Las imágenes muestran fragmentos de rocas esparcidos en propiedades privadas, lo que aumenta la preocupación de las familias que viven en las inmediaciones. Los pobladores advierten que la situación se volvió insostenible y que el peligro es constante cada vez que se producen las detonaciones.
«Dios mío gente cómo explotan la cantera, hasta la casa ya se cae sus piedras.

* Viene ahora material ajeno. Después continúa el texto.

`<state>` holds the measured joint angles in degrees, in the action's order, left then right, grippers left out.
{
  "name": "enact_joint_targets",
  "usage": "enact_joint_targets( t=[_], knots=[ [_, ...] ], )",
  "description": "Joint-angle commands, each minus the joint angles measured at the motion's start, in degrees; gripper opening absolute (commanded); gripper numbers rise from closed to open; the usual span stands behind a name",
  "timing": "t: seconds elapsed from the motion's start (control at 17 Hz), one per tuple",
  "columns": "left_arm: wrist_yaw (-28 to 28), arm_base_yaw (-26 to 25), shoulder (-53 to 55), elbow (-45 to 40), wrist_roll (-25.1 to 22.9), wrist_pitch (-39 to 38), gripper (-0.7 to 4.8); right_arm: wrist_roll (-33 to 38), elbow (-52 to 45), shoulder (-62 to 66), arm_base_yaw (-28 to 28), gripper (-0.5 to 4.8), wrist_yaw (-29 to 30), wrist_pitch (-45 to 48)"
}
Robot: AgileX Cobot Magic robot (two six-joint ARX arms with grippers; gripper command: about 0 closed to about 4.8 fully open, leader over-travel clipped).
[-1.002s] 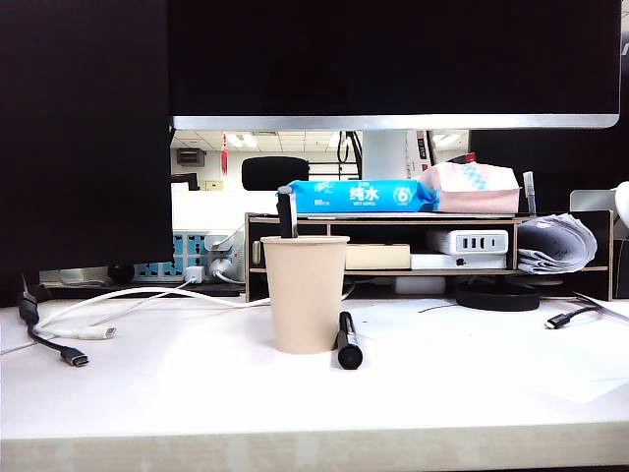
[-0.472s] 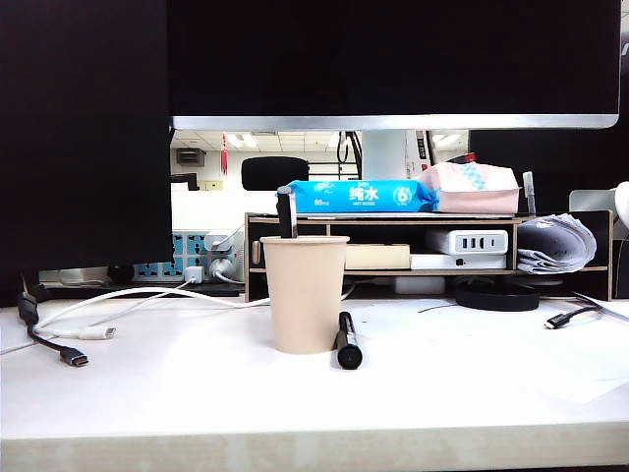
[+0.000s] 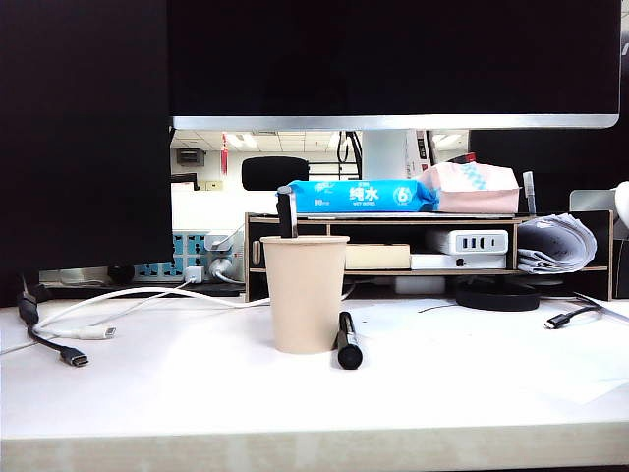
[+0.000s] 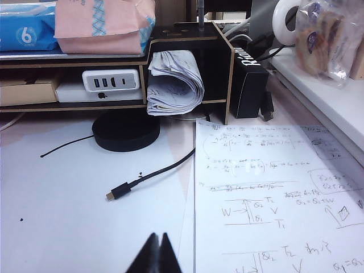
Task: Pick up the marker from the paper cup and put it on the table.
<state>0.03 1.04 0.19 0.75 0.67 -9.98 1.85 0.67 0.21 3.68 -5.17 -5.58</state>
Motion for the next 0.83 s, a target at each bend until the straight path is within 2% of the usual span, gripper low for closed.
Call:
enact_joint_targets(
  t=[0.06,0.83],
  knots=[
    [0.17,-0.02,0.00,-0.22,-0.22,-0.63,-0.05,-0.39,-0.28,-0.02,0.11,-0.07,-0.07,0.63],
    [0.15,-0.02,0.00,-0.22,-0.22,-0.63,-0.05,-0.39,-0.26,-0.02,0.11,-0.07,-0.07,0.68]
  ],
)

Si se cae encima de mis hijos no les voy a dejar de balde», expresó un padre de familia, visiblemente preocupado por el riesgo que corren sus hijos y los demás vecinos.
Los habitantes del barrio sostienen que las explosiones no solo generan vibraciones que provocan fisuras en paredes y caída de revoques, sino que ahora también representan una amenaza directa por la caída de fragmentos de roca en zonas habitadas.
Ante este escenario, los vecinos reiteran su pedido de intervención inmediata de las autoridades municipales para evitar una tragedia.